10. The method of claim 9, wherein the fluorinating agent is selected from the group consisting of HF, KF, AsF 3 , BiF 3 , ZnF 2 , SnF 2 , PbF 2 , CuF 2 , and mixtures thereof, l the fluorinating agent being preferably HF, and even more preferably anhydrous HF.

1 1. A method according to any one of claims 9 or 10, comprising a step c), subsequent to step b), of reaction of the compound of formula (II) obtained in the previous step:

R 2 - (S0 2 ) -NH- (S0 2 ) -F

in which R 2 represents one of the following radicals: F, CF 3 , CHF 2 , CH 2 F, C 2 HF 4 ,

C 2 H 2 F 3 , C 2 H 3 F 2J C 2 F 5 , C 3 F 7 , C 3 H 4 F 3 , C 3 HF 6 , C 4 Fg, C 4 H 2 F 7 , C 4 H 4 F 5 , C 5 F 11 , C 3 F I3 , C 7 F 15 , CSFI 7OR C 9 F 19 ;

with a composition comprising at least one alkali metal or alkaline earth metal salt.
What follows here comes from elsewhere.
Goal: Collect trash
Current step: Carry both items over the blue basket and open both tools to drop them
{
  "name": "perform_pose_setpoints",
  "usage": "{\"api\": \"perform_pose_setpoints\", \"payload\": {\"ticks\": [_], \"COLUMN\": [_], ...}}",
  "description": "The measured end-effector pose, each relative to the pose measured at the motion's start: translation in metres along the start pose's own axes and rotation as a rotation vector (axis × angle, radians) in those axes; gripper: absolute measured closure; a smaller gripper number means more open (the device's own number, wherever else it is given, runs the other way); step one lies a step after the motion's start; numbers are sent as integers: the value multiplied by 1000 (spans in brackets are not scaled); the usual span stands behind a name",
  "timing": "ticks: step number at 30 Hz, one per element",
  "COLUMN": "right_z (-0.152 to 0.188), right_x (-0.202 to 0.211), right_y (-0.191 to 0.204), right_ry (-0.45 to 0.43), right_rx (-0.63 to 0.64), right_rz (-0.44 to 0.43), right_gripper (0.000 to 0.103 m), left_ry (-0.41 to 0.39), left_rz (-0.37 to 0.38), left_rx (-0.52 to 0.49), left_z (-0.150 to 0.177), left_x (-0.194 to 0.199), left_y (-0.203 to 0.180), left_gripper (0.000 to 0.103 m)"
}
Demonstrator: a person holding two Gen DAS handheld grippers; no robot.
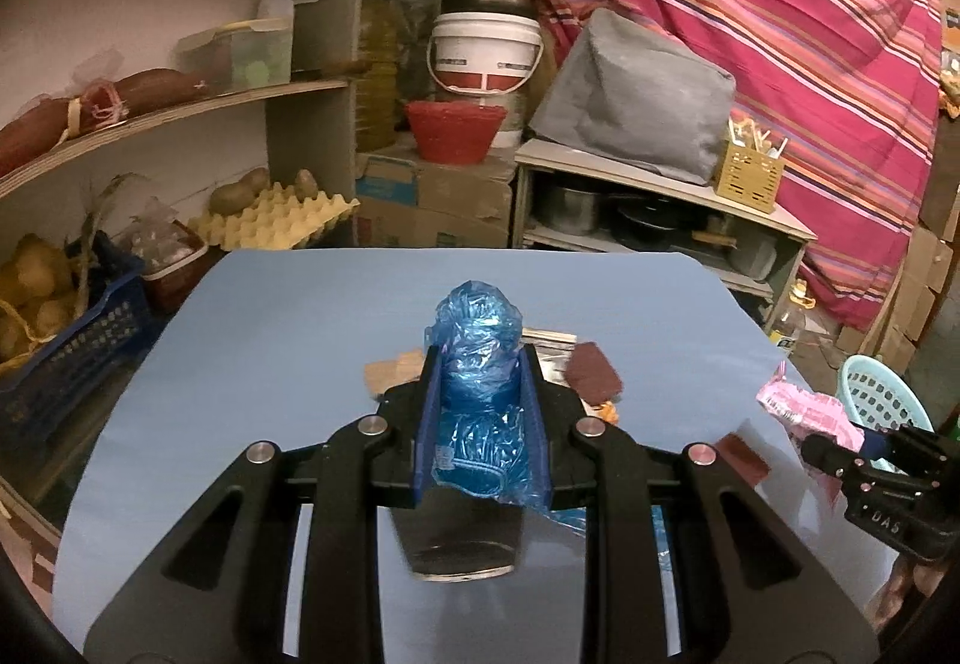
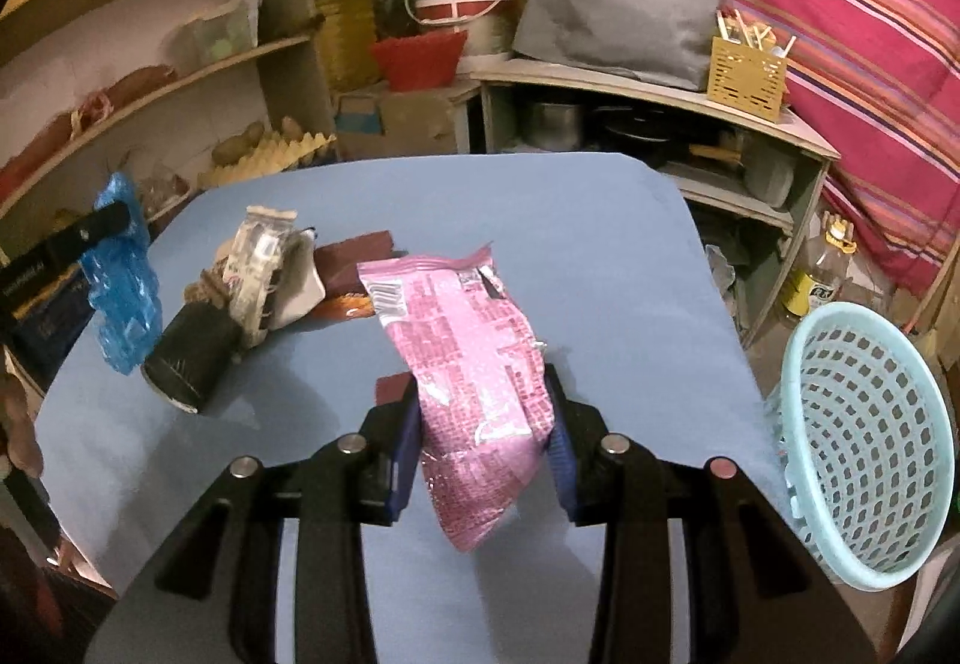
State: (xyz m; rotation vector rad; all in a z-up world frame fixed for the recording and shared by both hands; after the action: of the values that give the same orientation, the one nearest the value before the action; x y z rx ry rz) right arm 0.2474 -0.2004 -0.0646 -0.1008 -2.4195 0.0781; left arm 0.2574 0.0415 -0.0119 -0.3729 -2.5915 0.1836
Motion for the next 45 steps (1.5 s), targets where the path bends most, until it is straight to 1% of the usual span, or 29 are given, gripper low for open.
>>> {"api": "perform_pose_setpoints", "payload": {"ticks": [3, 9, 16, 20, 29, 32, 34, 39, 42, 45], "right_z": [-2, -5, -5, -3, 12, 19, 24, 37, 42, 45], "right_x": [0, -3, 1, 2, 0, 1, 4, 8, 8, 7], "right_y": [-13, -39, -87, -118, -227, -261, -282, -318, -328, -335], "right_ry": [-8, -17, -35, -34, -12, -3, 0, 8, 13, 18], "right_rx": [-12, -41, -82, -111, -204, -237, -266, -313, -335, -354], "right_rz": [-3, 26, 87, 130, 280, 328, 349, 398, 410, 414], "right_gripper": [66, 66, 66, 66, 66, 66, 66, 66, 66, 66], "left_ry": [4, 12, 35, 35, 54, 71, 84, 115, 134, 137], "left_rz": [13, 30, 59, 97, 200, 266, 302, 372, 405, 417], "left_rx": [-4, -32, -56, -65, -143, -125, -131, -174, -206, -248], "left_z": [0, 3, 9, 8, 12, 14, 18, 34, 45, 53], "left_x": [-6, -18, -39, -49, -77, -93, -102, -121, -130, -135], "left_y": [-12, -36, -71, -100, -202, -242, -269, -335, -369, -394], "left_gripper": [79, 79, 79, 79, 79, 79, 79, 77, 77, 75]}}
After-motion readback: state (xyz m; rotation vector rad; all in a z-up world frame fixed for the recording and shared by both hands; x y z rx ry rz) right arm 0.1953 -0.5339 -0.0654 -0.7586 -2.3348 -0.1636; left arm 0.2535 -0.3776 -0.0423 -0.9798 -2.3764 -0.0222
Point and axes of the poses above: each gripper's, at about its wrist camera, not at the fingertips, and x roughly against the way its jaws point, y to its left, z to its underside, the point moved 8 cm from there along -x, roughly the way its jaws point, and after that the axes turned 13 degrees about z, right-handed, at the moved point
12. The method of claim 11, wherein the alkali or alkaline earth metal salt is an alkali metal or alkaline earth metal carbonate, or an alkali metal or alkaline earth metal hydroxide, or an alkali metal or alkaline chloride. -terreux, or an alkali metal or alkaline-earth metal fluoride, said salt advantageously being a potassium salt, and advantageously K 2 C0 3 .

13. Method according to any one of claims 1 1 or 12, comprising a step d), subsequent to step c), of cation exchange between a compound of formula (III) obtained in the previous step:

R 2 - (S0 2 ) -NM- (S0 2 ) -F (III)

wherein R 2 is as defined in claim 1, and M represents a monovalent or divalent cation of an alkali or alkaline earth metal;

and at least one lithium salt, said lithium salt preferably being a salt of formula LiX, X representing a fluoride, a chloride, a carbonate, a tetrafluoroborate, a hydroxide, a sulfate, a chlorate, a perchlorate, a nitrile or a nitrate.